For some reason, my learning rate stay pretty much the same throughout the training, here are the avarage loss of each epoch for the first 32 epochs:
[7.691485668923165, 7.690969317763656, 7.6902515966971, 7.689588720018083, 7.686376930595757, 7.685173241345136, 7.688746468560235, 7.683287980439546, 7.685947586227585, 7.683389254160471, 7.674922955048096, 7.678214648345092, 7.6736966854817155, 7.679115080618644, 7.678637226780614, 7.677104617740299, 7.6784126775281445, 7.674682577570398, 7.672071377674977, 7.668677749099197, 7.674774644849776, 7.668729655138843, 7.676391048832341, 7.660469470439373, 7.667116234371731, 7.662718962382029, 7.663188390664987, 7.663334126229043, 7.667270759681801, 7.665728591941856, 7.665296751696307, 7.662635789857851, 7.659676546091074]
As you can see, the numbers stay around 7.7 and not really going anywhere, what could be the reason for it?

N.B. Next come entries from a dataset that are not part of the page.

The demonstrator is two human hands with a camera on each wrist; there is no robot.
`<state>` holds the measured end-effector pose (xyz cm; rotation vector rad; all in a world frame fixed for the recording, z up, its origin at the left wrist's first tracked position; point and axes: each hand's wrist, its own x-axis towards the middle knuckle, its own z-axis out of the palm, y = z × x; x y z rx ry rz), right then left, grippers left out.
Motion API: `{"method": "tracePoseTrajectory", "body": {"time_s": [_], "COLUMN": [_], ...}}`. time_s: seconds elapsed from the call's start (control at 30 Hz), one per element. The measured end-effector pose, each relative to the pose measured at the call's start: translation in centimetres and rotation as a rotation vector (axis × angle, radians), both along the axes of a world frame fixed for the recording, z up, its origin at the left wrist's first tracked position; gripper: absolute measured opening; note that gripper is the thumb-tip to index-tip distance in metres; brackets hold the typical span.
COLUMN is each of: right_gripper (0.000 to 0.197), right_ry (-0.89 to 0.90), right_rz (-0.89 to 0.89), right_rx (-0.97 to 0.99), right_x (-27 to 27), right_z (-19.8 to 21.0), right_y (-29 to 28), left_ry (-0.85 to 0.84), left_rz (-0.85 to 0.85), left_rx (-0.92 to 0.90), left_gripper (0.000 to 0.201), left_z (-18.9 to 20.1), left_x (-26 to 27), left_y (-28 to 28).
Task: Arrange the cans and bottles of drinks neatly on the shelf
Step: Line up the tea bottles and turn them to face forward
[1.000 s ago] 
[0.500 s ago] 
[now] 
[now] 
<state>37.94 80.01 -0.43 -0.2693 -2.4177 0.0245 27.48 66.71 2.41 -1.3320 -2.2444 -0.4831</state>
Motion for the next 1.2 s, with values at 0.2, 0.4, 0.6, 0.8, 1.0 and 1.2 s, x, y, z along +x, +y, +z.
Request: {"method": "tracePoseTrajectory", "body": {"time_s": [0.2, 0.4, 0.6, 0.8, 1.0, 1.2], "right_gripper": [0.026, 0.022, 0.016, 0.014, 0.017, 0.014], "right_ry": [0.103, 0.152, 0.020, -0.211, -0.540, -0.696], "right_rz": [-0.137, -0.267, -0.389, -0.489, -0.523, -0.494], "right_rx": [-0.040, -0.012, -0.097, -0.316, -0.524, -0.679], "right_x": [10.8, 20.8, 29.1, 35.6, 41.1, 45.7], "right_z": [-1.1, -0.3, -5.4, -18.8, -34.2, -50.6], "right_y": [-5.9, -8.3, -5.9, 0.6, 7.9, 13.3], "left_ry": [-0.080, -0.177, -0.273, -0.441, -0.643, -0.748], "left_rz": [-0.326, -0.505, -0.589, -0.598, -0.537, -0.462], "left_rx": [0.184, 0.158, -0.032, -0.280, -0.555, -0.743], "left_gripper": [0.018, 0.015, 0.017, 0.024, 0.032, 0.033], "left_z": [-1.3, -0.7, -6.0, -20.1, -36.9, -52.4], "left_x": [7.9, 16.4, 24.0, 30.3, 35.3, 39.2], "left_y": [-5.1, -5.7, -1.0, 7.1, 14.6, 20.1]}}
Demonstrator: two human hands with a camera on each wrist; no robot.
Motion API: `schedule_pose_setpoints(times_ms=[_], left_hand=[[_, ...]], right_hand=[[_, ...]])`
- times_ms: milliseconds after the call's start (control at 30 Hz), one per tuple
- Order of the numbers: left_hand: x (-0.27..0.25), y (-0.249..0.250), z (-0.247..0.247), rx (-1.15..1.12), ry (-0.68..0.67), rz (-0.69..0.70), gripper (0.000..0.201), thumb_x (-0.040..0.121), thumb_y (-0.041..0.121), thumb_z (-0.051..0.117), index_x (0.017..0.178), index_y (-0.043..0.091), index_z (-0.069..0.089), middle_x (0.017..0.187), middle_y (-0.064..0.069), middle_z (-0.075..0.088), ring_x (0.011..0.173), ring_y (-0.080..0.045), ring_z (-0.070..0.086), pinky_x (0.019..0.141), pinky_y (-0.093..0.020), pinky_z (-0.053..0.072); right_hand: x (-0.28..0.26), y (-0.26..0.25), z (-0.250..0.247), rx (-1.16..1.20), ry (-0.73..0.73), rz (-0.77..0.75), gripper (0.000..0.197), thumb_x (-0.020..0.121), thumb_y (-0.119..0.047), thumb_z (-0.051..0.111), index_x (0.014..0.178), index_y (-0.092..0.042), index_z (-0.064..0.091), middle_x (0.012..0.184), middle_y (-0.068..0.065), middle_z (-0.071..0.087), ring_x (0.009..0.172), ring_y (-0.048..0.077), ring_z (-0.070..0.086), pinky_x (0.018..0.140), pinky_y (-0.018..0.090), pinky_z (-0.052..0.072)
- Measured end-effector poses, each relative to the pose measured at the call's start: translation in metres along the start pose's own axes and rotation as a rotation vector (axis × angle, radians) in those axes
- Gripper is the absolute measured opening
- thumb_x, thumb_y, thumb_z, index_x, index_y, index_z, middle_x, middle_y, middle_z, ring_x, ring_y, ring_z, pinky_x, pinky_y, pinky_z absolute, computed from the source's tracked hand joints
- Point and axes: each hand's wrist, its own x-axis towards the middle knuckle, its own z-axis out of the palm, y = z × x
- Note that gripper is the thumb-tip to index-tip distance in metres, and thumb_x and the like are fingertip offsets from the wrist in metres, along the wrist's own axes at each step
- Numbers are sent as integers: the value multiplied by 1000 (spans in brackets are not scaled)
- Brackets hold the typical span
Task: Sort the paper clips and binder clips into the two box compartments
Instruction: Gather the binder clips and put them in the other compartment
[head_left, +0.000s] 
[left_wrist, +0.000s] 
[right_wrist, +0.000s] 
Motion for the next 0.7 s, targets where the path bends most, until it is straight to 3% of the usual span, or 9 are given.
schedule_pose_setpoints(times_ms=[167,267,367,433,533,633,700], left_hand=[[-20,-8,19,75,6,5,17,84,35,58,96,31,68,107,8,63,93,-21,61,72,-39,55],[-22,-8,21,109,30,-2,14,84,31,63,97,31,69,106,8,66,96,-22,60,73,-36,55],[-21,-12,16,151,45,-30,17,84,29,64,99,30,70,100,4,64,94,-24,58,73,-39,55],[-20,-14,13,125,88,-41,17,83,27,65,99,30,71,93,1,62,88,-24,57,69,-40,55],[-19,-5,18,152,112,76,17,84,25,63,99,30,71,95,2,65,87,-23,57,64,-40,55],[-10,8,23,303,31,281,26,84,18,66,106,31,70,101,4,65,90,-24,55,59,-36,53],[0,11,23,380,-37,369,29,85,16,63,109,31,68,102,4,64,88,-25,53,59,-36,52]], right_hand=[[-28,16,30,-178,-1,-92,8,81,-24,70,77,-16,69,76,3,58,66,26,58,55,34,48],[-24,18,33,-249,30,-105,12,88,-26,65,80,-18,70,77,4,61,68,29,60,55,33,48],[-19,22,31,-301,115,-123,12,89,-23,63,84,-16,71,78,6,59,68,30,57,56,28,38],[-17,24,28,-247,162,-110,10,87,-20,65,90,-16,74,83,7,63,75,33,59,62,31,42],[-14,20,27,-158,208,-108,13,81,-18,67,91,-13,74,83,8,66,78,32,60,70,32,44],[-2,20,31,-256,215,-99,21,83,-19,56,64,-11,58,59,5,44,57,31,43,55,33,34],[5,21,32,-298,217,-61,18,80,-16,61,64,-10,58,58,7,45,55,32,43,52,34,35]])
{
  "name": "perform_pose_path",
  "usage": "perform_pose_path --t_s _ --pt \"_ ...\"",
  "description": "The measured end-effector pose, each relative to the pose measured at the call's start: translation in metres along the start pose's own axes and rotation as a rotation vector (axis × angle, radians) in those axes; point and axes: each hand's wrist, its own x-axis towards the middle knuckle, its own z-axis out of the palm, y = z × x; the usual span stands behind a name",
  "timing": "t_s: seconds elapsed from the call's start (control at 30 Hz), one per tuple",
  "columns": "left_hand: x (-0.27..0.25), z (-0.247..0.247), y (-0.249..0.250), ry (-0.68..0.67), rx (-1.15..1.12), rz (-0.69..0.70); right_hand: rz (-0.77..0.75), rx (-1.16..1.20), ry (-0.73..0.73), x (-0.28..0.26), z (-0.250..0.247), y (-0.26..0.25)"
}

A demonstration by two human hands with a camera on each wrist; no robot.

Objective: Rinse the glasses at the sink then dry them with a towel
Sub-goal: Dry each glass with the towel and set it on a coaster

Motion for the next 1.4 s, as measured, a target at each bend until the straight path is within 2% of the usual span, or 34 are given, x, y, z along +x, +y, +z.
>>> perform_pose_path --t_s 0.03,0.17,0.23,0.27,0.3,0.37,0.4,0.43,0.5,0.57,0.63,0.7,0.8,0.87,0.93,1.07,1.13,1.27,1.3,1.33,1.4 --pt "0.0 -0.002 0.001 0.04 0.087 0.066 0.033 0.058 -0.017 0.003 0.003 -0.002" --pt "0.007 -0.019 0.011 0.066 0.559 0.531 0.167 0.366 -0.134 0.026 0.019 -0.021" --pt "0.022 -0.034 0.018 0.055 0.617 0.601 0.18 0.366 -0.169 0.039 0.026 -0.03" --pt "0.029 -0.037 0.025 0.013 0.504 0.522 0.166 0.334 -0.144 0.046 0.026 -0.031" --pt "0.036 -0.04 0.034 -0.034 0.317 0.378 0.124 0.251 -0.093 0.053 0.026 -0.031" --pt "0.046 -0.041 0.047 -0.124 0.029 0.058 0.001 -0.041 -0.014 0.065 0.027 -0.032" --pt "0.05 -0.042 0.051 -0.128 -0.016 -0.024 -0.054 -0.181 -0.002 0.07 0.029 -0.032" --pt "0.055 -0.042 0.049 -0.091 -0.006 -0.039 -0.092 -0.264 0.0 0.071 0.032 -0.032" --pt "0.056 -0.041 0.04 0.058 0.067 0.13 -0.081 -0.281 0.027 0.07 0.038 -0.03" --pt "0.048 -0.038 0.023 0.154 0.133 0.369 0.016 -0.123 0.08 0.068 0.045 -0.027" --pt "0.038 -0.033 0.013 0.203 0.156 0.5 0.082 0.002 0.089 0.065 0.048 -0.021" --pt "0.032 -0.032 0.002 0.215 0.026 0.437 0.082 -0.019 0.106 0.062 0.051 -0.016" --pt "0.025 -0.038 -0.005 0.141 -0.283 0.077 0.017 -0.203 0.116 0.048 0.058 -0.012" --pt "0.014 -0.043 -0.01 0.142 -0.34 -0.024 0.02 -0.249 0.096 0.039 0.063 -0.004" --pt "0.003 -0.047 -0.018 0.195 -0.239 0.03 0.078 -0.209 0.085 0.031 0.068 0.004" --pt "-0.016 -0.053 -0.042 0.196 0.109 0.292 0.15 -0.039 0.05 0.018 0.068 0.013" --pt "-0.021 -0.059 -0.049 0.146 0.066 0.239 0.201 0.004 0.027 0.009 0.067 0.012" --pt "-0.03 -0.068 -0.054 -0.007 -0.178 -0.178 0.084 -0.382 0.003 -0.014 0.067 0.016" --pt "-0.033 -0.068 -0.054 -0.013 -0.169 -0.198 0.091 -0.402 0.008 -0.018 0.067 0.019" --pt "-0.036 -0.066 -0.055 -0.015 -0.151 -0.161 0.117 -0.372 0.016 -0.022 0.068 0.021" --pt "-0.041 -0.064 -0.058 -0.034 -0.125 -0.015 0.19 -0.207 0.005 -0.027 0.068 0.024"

Some of the responses for similar issues suggest playing around with the hyperparameters, so I did try a few things:

  • Since it could be stuck in local min, it could be that the learning rate needs to be changed in order to be able to go out of it (is that right?) - I tried to change my learning rate from 1-e4 to 5-e5, it didn’t help much
  • In order to check if the training work as expected, I tried to overfit my model on small number of datasets (10) and this the avg of the loss for the first 20 epochs looks as follow:
    [0.0, 0.0, 0.0, 1.2672607898712158, 0.0, 0.0, 0.0, 0.0, 0.0, 0.0, 0.0, 0.0, 0.0, 1.9458177089691162, 0.0, 0.0, 0.0, 1.6752853393554688, 0.0, 0.0]

Any suggestion would be much appreciated!